### Problem details
Would you retype the listing word for word, skipping its pictures?

==============================

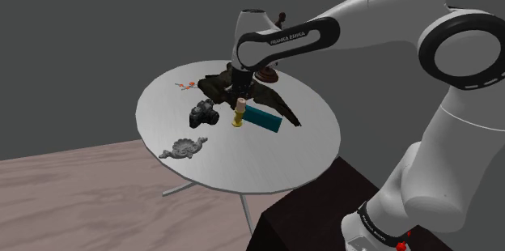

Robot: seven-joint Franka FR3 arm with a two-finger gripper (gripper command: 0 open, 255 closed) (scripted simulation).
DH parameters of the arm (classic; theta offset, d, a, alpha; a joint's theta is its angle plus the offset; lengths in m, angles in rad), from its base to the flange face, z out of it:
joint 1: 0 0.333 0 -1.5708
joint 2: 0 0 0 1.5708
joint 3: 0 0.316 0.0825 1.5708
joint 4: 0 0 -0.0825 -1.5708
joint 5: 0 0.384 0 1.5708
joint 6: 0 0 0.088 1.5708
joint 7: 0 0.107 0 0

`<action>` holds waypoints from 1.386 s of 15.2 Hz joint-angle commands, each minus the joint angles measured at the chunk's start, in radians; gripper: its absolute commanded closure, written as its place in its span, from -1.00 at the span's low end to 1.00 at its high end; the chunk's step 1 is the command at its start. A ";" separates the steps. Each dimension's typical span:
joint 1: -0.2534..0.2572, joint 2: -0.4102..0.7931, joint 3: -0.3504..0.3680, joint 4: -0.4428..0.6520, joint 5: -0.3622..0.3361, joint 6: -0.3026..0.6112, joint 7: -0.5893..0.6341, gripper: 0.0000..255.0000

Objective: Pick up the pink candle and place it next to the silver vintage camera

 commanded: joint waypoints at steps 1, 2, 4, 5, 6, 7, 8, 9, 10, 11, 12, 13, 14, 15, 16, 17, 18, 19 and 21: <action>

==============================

### Answer below
Robot: seven-joint Franka FR3 arm with a two-finger gripper (gripper command: 0 open, 255 closed) (scripted simulation).
DH parameters of the arm (classic; theta offset, d, a, alpha; a joint's theta is its angle plus the offset; lengths in m, angles in rad), from its base to the flange face, z out of it:
joint 1: 0 0.333 0 -1.5708
joint 2: 0 0 0 1.5708
joint 3: 0 0.316 0.0825 1.5708
joint 4: 0 0 -0.0825 -1.5708
joint 5: 0 0.384 0 1.5708
joint 6: 0 0 0.088 1.5708
joint 7: 0 0.107 0 0

`<action>` holds waypoints from 1.386 s of 15.2 Hz joint-angle commands, each minus the joint angles measured at the chunk's start, in radians; gripper: its absolute commanded closure, written as its place in its span, from -1.00 at the span's low end to 1.00 at its high end; the chunk's step 1 is the command at its start. A ";" separates the steps. Each dimension's typical span:
joint 1: -0.2534..0.2572, joint 2: -0.4102..0.7931, joint 3: -0.3504..0.3680, joint 4: -0.4428..0.6520, joint 5: -0.3622..0.3361, joint 6: -0.3026..0.6112, joint 7: -0.5893..0.6341, gripper: 0.0000..255.0000

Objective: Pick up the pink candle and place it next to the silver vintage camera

 commanded: joint waypoints at steps 1, 2, 4, 5, 6, 7, 8, 9, 10, 11, 12, 13, 14, 15, 16, 17, 18, 19 and 21: <action>

With this, the answer is done.